You could use the nil coalescing operator like so:

if (optionalOne ?? -1) > 0
|| (optionalTwo ?? -1) > 0 {}

I've never seen this before, interesting.

BTW, I do not follow compiler logic here:

var v: Int? = nil

func test() {
    v == 0  // can do this
    v != 0  // and this
    v > 0   // but not that?
    // Error: Value of optional type 'Int?' must be unwrapped to a value of type 'Int'

The first two use optional promotion, and are comparing two optionals for equality.
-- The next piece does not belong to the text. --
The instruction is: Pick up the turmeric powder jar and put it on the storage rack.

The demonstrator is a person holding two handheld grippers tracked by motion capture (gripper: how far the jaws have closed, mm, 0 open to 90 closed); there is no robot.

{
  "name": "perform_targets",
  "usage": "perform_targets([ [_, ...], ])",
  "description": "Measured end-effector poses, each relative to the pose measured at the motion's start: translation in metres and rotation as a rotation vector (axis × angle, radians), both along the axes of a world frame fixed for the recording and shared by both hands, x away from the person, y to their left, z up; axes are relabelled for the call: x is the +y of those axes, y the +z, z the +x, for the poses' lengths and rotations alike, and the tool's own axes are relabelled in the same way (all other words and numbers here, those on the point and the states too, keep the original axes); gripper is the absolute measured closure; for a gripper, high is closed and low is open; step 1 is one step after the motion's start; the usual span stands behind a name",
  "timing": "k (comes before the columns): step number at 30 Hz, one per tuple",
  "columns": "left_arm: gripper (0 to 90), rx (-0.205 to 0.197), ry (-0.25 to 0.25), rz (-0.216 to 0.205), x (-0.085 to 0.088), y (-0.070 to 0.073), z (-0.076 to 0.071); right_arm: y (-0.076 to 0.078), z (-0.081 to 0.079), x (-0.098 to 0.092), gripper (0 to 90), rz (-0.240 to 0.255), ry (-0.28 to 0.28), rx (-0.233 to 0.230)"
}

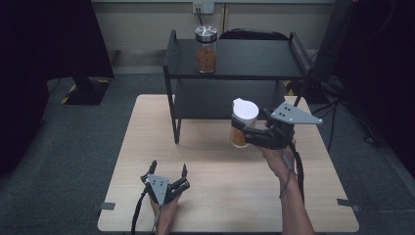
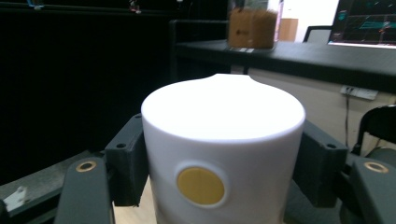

The third line cannot do the same because there is no “>” operator for Optional.


I can do this myself:

extension Optional where Wrapped: Comparable {
    static func > (a: Self, b: Self) -> Bool {
        switch (a, b) {
        case (.some(let x), .some(let y)):
            return x > y
            return false

and I guess something like this is already done for == and !=.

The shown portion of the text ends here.